(DATA EXTRACT)
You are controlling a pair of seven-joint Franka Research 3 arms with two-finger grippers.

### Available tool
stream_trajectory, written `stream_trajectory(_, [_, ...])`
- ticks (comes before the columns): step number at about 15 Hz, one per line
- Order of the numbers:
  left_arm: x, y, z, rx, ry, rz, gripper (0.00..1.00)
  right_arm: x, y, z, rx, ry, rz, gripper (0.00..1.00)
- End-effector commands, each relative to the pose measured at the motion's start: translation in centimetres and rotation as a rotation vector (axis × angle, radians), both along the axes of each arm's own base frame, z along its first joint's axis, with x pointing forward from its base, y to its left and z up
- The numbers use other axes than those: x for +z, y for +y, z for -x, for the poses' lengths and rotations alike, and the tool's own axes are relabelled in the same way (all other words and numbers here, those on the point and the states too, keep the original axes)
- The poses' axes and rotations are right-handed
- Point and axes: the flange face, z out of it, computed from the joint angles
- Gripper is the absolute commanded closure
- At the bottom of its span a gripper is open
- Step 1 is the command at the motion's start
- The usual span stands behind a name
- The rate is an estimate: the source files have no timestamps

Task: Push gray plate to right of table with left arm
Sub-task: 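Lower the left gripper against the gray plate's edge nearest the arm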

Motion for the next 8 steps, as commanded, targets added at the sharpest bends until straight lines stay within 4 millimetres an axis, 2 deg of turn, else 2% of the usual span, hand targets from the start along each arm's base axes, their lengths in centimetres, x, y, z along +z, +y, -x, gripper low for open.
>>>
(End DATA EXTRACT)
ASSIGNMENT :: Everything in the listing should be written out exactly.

ANSWER FOR THE TASK ::
You are controlling a pair of seven-joint Franka Research 3 arms with two-finger grippers.

### Available tool
stream_trajectory, written `stream_trajectory(_, [_, ...])`
- ticks (comes before the columns): step number at about 15 Hz, one per line
- Order of the numbers:
  left_arm: x, y, z, rx, ry, rz, gripper (0.00..1.00)
  right_arm: x, y, z, rx, ry, rz, gripper (0.00..1.00)
- End-effector commands, each relative to the pose measured at the motion's start: translation in centimetres and rotation as a rotation vector (axis × angle, radians), both along the axes of each arm's own base frame, z along its first joint's axis, with x pointing forward from its base, y to its left and z up
- The numbers use other axes than those: x for +z, y for +y, z for -x, for the poses' lengths and rotations alike, and the tool's own axes are relabelled in the same way (all other words and numbers here, those on the point and the states too, keep the original axes)
- The poses' axes and rotations are right-handed
- Point and axes: the flange face, z out of it, computed from the joint angles
- Gripper is the absolute commanded closure
- At the bottom of its span a gripper is open
- Step 1 is the command at the motion's start
- The usual span stands behind a name
- The rate is an estimate: the source files have no timestamps

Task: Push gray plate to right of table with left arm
Sub-task: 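Lower the left gripper against the gray plate's edge nearest the arm
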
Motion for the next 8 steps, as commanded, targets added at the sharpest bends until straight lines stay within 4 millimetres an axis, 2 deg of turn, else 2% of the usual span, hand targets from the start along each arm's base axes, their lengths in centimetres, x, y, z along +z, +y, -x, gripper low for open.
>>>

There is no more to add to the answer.